After his operation Tito Vilanova has to undergo six weeks of chemotherapy and he will likely need an unspecified amount of time for a full recovery. Some fans would like to see Pep Guardiola filling in for his dear friend, and the rationale behind it is fully understandable – he’s available, he knows the philosophy and there’s probably nobody who could do the job better than him. However, hiring Pep Guardiola, even on an interim basis is not the right decision.

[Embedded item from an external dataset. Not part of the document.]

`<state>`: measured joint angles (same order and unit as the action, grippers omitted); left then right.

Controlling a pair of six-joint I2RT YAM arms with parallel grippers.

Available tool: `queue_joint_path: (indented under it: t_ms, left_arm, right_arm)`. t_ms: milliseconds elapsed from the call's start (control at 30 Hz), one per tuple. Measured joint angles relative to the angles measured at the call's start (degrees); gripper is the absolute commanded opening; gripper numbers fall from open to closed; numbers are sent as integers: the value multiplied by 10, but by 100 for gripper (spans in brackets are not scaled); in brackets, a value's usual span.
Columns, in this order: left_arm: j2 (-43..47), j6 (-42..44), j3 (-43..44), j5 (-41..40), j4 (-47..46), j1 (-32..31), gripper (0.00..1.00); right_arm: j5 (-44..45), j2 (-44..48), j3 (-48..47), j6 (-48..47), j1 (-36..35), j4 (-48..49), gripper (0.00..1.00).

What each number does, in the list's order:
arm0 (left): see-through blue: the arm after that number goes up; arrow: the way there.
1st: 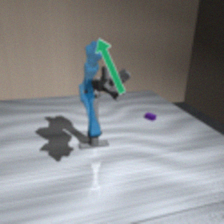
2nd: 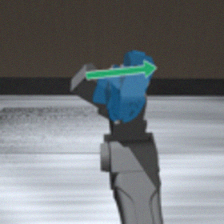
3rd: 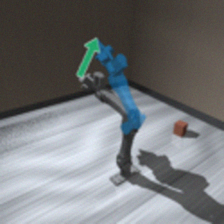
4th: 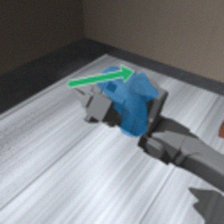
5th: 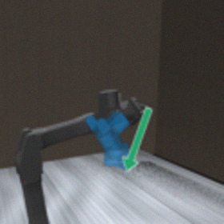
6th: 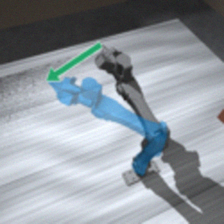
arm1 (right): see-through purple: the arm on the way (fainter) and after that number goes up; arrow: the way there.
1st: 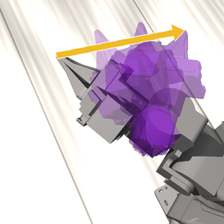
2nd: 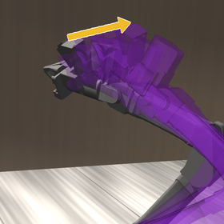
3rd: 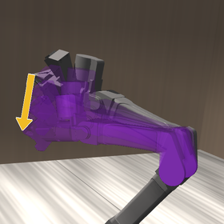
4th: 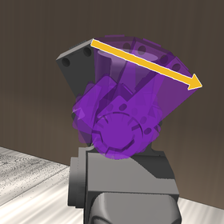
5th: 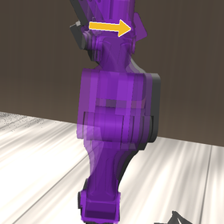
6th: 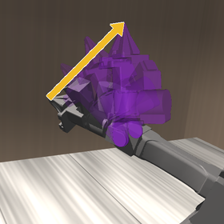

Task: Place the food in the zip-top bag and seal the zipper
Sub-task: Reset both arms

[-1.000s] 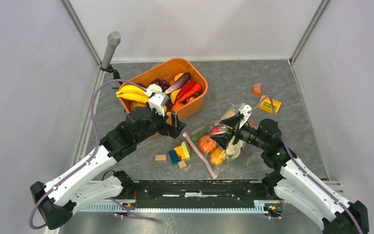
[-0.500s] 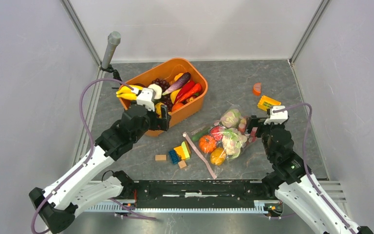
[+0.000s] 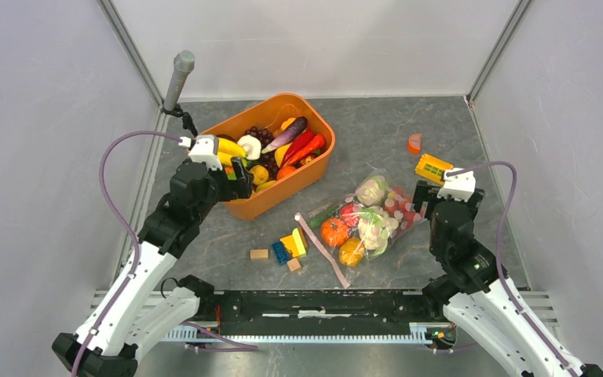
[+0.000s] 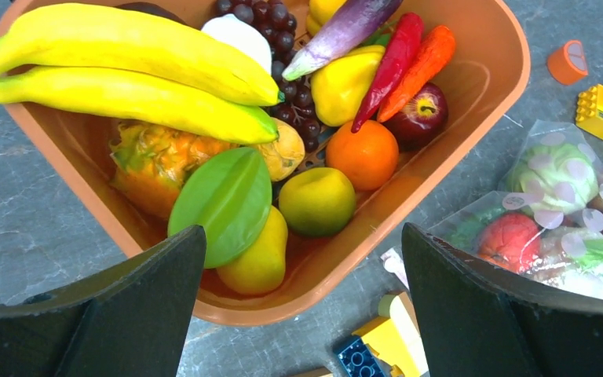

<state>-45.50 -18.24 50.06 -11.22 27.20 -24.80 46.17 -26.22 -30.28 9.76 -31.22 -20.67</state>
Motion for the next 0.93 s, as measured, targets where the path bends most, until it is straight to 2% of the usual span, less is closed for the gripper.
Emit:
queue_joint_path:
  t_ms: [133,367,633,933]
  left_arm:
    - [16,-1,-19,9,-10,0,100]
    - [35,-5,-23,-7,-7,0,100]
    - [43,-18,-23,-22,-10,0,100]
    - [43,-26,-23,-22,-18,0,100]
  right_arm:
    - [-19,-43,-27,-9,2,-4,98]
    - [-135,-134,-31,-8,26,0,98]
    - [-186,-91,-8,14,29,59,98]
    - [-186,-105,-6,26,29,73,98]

Barcelona’s recent period of domination has been called the Pep-era, and rightfully so. From 2008 to 2012, he helped mold, shape and define Barcelona’s trophy-laden spell. He himself chose to leave Barcelona and take a sabbatical year from football. Once again, he has more than earned the right to do so. But with his exit he confirmed the end of the Pep-era. His reign is over. It’s not his team, not anymore. His exit has given birth to Tito Vilanova’s team, the side currently smashing records left, right and centre. It wouldn’t be right install Guardiola as caretaker manager as his name and legacy would always overshadow Vilanova’s accomplishments. This project must not be associated with the former boss. It would also send the wrong message to Tito’s staff. Provided he handpicked his no. 2 it would only serve to insinuate that the Barcelona board didn’t trust his judgment. Hence, Barcelona’s choice to proceed with his assistant manager, Jordi Roura, is the sensible decision.
As much as people still crave the Pep-era they should learn to put trust in Tito Vilanova’s judgment. He hasn’t been wrong so far, has he?